◆ How to complete this task: Scan the records below for the string "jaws" and return every line where it appears.

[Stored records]
☆ ☆ ☆
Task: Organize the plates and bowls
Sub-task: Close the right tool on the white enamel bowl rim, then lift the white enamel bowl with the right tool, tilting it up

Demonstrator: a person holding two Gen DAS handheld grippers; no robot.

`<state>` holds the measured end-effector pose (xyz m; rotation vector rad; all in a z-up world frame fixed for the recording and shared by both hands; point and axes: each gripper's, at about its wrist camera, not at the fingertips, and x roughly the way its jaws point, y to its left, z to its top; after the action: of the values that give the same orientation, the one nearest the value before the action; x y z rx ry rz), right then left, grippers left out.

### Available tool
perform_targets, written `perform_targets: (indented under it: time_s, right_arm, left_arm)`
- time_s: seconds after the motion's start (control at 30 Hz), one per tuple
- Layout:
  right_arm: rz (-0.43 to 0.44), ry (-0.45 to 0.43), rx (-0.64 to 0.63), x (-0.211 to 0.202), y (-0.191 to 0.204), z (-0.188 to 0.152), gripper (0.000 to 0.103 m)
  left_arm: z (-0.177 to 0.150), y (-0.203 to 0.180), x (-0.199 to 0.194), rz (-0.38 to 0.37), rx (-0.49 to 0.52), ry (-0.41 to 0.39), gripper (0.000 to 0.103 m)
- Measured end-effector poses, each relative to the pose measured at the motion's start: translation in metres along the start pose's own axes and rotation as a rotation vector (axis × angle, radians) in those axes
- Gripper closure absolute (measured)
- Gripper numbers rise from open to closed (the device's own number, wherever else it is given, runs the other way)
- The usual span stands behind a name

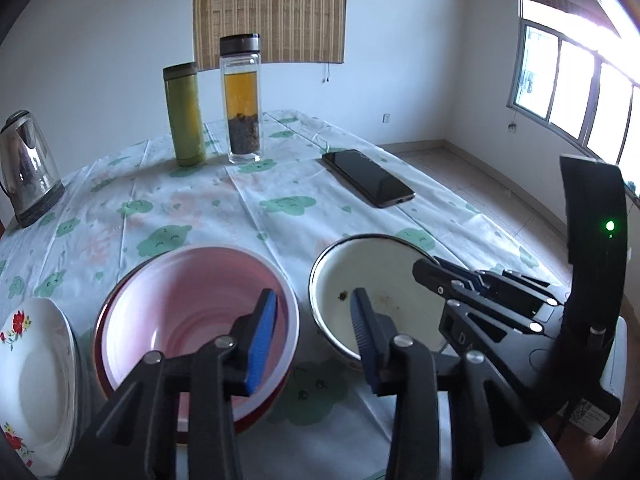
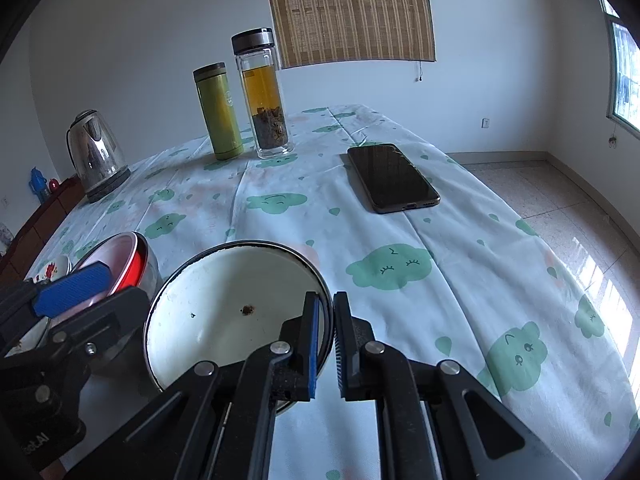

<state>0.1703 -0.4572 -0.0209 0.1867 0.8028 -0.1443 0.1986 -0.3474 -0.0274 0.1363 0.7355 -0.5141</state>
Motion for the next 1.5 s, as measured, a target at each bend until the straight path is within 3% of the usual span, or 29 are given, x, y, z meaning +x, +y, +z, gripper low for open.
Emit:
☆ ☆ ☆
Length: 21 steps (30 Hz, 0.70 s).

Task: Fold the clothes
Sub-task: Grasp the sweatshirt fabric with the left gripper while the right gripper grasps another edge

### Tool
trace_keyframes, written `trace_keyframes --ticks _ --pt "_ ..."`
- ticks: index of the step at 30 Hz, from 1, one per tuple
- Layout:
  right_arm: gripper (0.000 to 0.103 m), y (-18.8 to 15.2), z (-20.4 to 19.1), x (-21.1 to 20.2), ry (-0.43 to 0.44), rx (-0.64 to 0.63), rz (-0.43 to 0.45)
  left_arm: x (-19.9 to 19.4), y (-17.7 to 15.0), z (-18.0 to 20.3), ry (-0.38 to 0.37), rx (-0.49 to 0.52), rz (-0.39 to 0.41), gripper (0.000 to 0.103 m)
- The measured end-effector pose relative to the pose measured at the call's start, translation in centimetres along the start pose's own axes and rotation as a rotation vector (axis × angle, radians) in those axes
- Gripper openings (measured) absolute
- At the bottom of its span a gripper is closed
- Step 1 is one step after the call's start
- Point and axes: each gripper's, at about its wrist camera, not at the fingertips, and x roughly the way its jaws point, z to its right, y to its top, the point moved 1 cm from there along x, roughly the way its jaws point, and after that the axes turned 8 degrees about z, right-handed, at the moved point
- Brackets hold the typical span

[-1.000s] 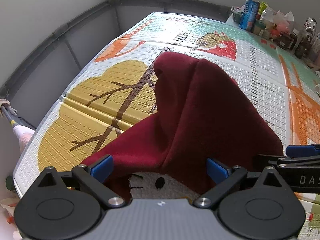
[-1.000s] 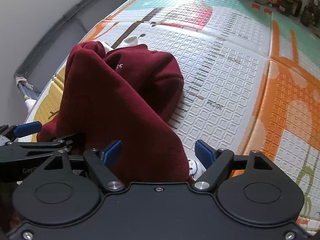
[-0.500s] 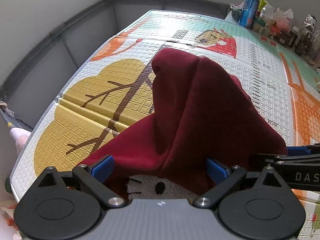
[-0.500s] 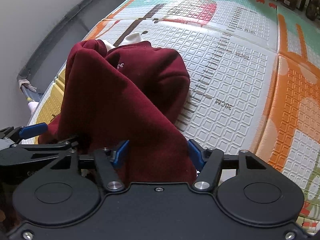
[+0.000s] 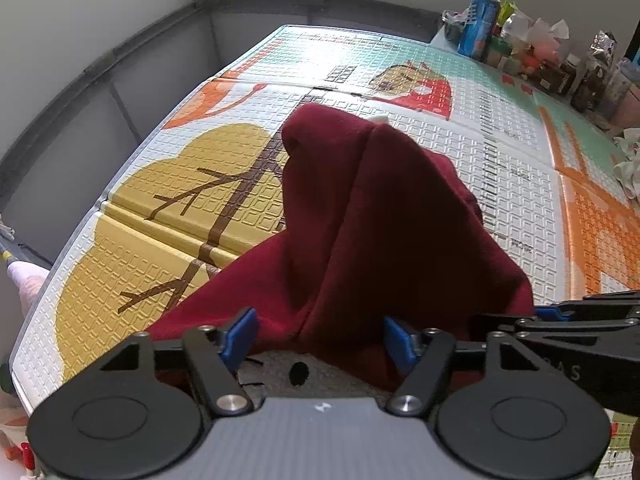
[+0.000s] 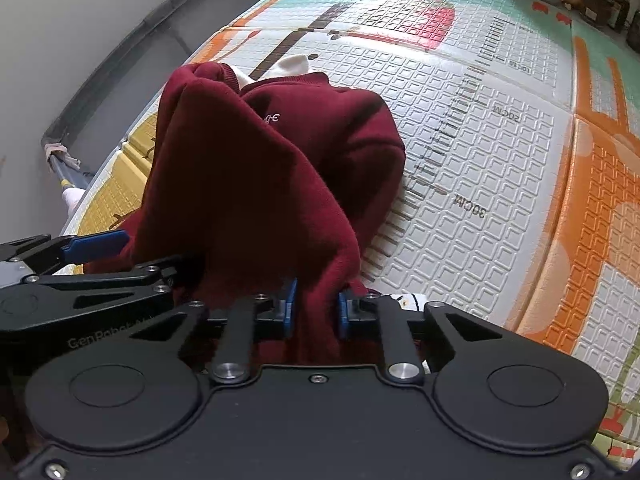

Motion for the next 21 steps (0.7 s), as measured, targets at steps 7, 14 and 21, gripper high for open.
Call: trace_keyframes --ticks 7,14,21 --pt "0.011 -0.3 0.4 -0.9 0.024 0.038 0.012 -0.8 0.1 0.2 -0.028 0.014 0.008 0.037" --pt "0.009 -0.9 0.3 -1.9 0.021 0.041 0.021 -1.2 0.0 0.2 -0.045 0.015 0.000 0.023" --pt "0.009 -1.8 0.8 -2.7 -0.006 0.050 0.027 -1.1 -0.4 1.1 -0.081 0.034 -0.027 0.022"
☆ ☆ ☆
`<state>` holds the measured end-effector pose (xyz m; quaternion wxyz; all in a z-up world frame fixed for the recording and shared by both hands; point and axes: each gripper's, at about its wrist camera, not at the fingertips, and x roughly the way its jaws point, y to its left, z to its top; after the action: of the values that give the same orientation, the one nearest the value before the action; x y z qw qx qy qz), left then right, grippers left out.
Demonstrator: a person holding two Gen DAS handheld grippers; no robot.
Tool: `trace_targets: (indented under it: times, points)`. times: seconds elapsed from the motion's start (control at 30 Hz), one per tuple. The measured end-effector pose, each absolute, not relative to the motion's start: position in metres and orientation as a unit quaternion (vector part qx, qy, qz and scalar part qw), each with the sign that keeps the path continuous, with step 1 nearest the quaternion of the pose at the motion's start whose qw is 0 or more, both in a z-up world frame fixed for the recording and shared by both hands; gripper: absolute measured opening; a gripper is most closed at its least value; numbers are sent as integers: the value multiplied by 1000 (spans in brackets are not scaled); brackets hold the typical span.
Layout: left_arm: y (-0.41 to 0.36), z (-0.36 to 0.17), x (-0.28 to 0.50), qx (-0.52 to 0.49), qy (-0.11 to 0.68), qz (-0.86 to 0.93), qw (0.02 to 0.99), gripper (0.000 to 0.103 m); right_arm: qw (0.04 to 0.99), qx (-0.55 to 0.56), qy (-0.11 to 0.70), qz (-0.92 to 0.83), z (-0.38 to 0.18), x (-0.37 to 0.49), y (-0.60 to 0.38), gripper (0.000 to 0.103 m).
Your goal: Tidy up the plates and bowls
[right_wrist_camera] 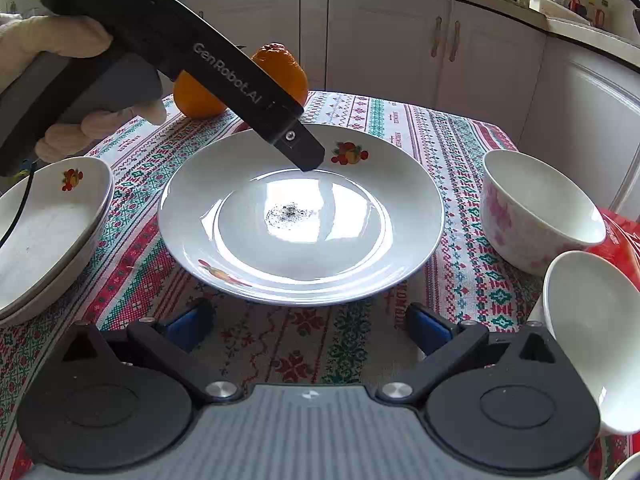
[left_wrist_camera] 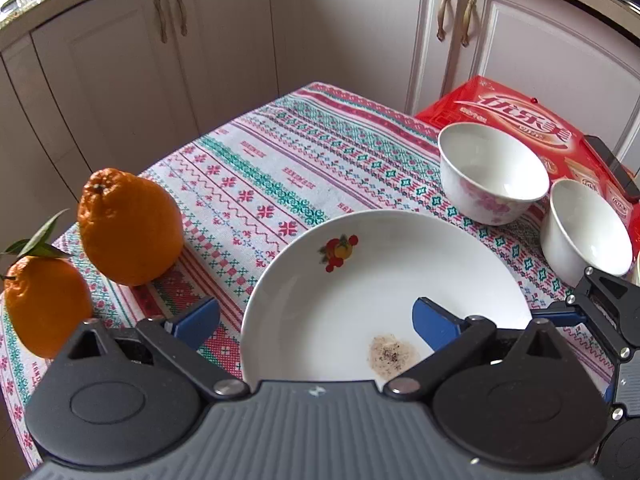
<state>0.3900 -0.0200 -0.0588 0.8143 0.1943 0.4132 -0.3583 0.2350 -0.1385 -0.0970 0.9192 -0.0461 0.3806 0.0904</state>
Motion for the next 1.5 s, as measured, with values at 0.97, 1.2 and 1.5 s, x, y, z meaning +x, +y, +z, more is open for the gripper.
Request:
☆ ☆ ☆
◆ Written reply:
`<state>` holds the measured end-effector pose (xyz m; rotation vector rad; all in a z-up world frame fixed for the recording and shared by both hands; point and axes: each gripper's, at about its wrist camera, not at the fingertips, and x roughly the way its jaws point, y to its left, z to its top; after the action: of the values that give the same orientation, the one nearest the value before the action; x y z rx ry rz), right then left, grippers left out.
- Point and axes: each gripper's, at about its wrist camera, not at the fingertips, and x roughly the way its jaws point, z to its right, y to its top, the point moved 1 cm from there along x, roughly the way its jaws point, and after that the axes turned 8 degrees about z, right-handed, at the moved point
`<state>` holds the measured end-effector pose (xyz m; quaternion wxyz; all in a z-up world frame fixed for the recording and shared by both hands; point and axes: each gripper's, at about its wrist camera, not at the fingertips, and x roughly the way its jaws point, y to its left, z to its top; after the action: of the values that give the same orientation, the one nearest the value before the action; x y z qw qx qy qz), left then right, grippers left out.

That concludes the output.